* **GOAL OF THE EXERCISE**: All of the data below must be repeated exactly.

* **DATA PROVIDED**:
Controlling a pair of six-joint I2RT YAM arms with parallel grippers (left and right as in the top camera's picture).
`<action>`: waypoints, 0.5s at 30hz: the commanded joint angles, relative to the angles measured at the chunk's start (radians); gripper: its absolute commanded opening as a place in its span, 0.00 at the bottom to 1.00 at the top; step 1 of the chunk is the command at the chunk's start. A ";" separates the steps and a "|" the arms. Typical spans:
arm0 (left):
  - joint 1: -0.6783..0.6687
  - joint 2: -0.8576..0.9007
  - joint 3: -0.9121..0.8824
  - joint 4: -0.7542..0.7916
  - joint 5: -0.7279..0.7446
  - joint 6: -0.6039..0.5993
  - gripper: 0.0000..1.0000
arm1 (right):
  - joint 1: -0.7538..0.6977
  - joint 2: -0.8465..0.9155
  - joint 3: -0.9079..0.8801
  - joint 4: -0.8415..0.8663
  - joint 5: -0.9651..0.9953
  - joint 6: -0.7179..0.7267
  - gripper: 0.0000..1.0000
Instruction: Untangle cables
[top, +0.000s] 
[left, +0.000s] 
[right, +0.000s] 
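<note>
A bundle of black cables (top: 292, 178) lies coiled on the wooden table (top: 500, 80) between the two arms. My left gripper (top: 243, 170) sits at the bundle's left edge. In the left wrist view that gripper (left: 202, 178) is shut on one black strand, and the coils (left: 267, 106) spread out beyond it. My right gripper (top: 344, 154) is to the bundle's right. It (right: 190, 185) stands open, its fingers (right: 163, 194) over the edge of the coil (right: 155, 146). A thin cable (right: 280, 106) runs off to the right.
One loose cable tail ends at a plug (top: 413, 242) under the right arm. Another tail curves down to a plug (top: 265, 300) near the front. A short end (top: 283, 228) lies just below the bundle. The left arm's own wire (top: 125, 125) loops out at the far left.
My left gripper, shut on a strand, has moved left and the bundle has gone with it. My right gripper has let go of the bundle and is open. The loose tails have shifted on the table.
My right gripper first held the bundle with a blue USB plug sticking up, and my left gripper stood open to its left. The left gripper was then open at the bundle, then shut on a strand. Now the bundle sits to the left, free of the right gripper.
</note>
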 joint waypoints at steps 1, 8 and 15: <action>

* **TASK SOLUTION**:
Controlling a pair of six-joint I2RT YAM arms with parallel grippers (left and right as in the top camera's picture).
`<action>`: waypoints, 0.5s at 30hz: the commanded joint angles, relative to the angles measured at the chunk's start (radians); gripper: its absolute commanded opening as a place in its span, 0.00 at the bottom to 1.00 at the top; step 1 of the chunk is the command at the chunk's start. A ";" separates the steps and a "|" the arms. Typical spans:
arm0 (left):
  - joint 1: -0.6783..0.6687
  - joint 2: -0.8576..0.9007
  - joint 3: -0.9121..0.8824
  - joint 4: -0.7542..0.7916
  - joint 5: -0.7279..0.7446
  - joint 6: -0.6039..0.5993
  - gripper: 0.0000..1.0000
arm1 (right):
  - joint 1: -0.7538..0.6977
  - joint 2: -0.8465..0.9155
  - joint 3: -0.9079..0.8801
  - joint 4: -0.8415..0.8663
  - joint 5: -0.9651..0.9953
  - joint 6: -0.7179..0.7267
  - gripper: 0.0000..1.0000
Instruction: Untangle cables
[top, +0.000s] 
[left, +0.000s] 
[right, +0.000s] 
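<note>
A bundle of black cables (top: 292, 178) lies coiled on the wooden table (top: 500, 80) between the two arms. My left gripper (top: 243, 170) sits at the bundle's left edge. In the left wrist view that gripper (left: 202, 178) is shut on one black strand, and the coils (left: 267, 106) spread out beyond it. My right gripper (top: 344, 154) is to the bundle's right. It (right: 190, 185) stands open, its fingers (right: 163, 194) over the edge of the coil (right: 155, 146). A thin cable (right: 280, 106) runs off to the right.
One loose cable tail ends at a plug (top: 413, 242) under the right arm. Another tail curves down to a plug (top: 265, 300) near the front. A short end (top: 283, 228) lies just below the bundle. The left arm's own wire (top: 125, 125) loops out at the far left.
My left gripper, shut on a strand, has moved left and the bundle has gone with it. My right gripper has let go of the bundle and is open. The loose tails have shifted on the table.
My right gripper first held the bundle with a blue USB plug sticking up, and my left gripper stood open to its left. The left gripper was then open at the bundle, then shut on a strand. Now the bundle sits to the left, free of the right gripper.
</note>
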 joint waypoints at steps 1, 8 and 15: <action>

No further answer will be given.